Laws passed in 1917 and 1924 made it even harder for Asian and Middle Eastern Muslims to immigrate and become citizens.
In 1942, a Michigan judge denied a Yemeni man's case for citizenship. Apart from the man's dark skin, he ruled, it was "well-known" that Arabs "are part of the Mohammedan world ... and a wide gulf separates their culture from the predominantly Christian peoples of Europe."
Those Christian peoples, of course, trace their religious roots to the Middle East -- the very region the judge deemed irremediably "Mohammedan." By that logic, Muslim immigrants argued, Jesus himself could not be an American citizen.
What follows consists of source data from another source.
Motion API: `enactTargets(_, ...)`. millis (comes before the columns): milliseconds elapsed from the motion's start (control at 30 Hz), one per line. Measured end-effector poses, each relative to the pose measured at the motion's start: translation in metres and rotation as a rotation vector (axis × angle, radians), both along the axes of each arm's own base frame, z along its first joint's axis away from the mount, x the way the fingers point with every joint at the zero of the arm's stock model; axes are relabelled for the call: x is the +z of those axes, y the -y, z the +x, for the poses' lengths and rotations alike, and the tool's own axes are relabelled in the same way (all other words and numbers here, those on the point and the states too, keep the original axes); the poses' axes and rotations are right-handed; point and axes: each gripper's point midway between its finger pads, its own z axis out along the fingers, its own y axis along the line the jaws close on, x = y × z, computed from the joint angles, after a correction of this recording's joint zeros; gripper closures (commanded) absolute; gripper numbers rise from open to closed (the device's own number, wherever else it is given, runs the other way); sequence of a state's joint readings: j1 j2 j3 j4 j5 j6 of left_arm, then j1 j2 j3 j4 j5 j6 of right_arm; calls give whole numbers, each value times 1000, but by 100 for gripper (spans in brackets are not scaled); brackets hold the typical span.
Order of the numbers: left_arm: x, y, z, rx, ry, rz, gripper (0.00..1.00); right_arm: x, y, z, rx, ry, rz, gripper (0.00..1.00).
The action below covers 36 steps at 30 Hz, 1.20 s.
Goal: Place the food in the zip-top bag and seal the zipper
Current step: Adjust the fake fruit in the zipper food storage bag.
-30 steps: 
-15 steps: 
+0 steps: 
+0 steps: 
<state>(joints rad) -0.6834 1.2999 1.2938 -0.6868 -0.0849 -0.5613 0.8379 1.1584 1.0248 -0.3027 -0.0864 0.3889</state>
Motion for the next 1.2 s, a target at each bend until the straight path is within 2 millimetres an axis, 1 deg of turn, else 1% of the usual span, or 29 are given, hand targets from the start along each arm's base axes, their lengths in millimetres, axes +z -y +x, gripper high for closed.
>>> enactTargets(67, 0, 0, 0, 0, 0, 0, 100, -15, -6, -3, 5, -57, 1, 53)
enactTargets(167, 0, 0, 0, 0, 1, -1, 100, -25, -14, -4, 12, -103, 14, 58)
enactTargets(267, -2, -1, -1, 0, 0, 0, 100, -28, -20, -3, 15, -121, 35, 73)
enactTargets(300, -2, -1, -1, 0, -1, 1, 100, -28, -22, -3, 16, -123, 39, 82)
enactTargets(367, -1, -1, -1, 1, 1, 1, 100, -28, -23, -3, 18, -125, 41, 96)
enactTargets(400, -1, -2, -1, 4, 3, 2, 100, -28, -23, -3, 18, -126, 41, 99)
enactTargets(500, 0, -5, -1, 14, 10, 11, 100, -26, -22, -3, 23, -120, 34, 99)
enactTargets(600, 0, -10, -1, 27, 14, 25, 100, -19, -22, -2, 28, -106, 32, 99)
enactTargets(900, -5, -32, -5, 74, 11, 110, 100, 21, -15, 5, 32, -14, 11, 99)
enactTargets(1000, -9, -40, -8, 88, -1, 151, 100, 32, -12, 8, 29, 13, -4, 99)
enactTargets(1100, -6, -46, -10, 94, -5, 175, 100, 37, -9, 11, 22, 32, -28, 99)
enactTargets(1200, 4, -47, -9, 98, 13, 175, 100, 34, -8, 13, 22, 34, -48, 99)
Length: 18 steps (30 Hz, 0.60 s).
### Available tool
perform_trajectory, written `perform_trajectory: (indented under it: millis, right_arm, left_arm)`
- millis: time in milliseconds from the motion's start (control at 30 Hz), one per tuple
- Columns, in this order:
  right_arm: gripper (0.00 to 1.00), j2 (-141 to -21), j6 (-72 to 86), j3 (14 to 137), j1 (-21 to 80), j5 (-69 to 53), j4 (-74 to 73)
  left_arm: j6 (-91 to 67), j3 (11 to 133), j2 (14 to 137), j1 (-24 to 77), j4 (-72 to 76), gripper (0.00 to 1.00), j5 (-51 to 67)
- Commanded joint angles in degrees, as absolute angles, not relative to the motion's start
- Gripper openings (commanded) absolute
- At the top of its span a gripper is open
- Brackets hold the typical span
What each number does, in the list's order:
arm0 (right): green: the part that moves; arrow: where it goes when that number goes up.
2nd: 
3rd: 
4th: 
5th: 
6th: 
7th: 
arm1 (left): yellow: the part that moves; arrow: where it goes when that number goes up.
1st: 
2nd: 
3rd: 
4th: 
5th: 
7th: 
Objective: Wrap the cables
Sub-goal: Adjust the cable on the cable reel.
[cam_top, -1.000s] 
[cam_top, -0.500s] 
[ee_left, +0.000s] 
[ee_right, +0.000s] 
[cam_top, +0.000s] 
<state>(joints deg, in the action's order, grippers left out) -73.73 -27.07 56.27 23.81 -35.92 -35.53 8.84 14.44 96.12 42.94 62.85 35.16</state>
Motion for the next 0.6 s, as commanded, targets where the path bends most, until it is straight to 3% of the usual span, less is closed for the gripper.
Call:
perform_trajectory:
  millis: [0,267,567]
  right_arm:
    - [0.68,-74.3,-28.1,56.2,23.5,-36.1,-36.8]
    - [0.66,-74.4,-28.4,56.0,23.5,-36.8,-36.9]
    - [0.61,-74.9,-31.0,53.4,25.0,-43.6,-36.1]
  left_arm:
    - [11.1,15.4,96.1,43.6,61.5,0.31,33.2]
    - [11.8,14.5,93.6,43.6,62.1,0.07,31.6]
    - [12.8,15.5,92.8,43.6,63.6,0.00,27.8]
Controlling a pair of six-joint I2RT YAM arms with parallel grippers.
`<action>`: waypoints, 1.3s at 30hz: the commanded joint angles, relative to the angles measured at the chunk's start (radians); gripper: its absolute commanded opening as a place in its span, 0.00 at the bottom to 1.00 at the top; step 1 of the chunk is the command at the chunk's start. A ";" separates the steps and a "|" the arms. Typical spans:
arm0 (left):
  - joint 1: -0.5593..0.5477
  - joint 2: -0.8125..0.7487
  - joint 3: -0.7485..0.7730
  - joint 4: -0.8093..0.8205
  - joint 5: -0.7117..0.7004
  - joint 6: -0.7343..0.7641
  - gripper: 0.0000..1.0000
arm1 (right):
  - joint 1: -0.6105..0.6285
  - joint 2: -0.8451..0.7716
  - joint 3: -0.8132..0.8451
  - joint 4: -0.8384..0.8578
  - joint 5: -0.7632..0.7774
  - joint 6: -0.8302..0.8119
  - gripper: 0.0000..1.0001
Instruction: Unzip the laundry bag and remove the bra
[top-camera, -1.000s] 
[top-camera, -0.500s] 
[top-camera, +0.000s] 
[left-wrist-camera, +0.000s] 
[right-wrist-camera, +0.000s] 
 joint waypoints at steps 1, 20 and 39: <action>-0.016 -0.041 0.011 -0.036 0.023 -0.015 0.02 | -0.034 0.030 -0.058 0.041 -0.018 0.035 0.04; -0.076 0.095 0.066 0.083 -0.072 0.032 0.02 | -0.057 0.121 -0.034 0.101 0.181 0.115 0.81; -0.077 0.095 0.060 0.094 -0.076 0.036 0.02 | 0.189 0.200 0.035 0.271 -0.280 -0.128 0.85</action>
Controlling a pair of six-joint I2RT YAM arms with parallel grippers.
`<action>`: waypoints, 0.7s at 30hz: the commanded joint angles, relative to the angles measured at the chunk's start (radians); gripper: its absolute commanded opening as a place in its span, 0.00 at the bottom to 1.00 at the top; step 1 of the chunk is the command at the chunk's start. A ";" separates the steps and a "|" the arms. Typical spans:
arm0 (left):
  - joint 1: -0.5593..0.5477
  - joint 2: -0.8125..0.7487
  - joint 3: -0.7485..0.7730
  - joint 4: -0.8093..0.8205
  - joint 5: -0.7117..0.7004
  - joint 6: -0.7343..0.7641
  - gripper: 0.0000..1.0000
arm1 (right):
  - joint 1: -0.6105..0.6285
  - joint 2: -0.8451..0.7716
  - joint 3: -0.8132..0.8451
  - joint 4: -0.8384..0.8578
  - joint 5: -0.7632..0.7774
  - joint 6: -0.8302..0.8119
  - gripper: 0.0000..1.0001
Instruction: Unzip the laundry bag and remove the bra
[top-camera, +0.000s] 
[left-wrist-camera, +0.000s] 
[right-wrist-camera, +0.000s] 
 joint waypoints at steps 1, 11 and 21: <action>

The judge was not persuaded.
Even Muslims born and raised in the United States were considered suspicious, especially if they were not white. As thousands of blacks embraced new, Islam-inspired movements such as the Moorish Science Temple and the Nation of Islam in the mid-20th century, the FBI kept a nervous watch.
"Though it did not produce peer-reviewed scholarship," writes scholar Edward Curtis, "the FBI was by far the most prolific student of Muslim groups in the first half of the 20th century."
The FBI's report on the Nation of Islam fretted that black Muslims demonstrate "fearless and outspoken anti-white, anti-Christian attitudes. ... As long as racial inequity continues, the militant and arrogant manner of cult members remains a potential threat of violent action."
In 1965, the United States eased immigration restrictions, opening the door to nearly 3 million immigrants, many of them economic refugees from countries with sizable Muslim populations.
Today, no one knows exactly how many Muslims live in the United States. Former President Barack Obama said there are nearly 7 million, then corrected himself and said 5 million. Many scholars estimate between 6 million and 8 million. Most media cite the nonpartisan Pew Research Center's estimate of around 3.3 million.
Pew says that number will climb past 8 million by 2050, when Muslims will become the second-largest religious group in the United States, a surge driven by immigration, large families and the relative youth of American Muslims (their median age in 2010 was 23). Even in 2050, though, Muslims will only make up 2% of the US population.
After the September 11, 2001, terrorist attacks, the Bush administration enacted a "special registration" program that disproportionately targeted Arabs and Muslims and was a point of contention between rights groups and the federal government for nearly a decade.
Sources close to the Trump administration say it's possible he could revive the program, known as NSEERS, setting up Muslims in the United States for another round of "extreme vetting."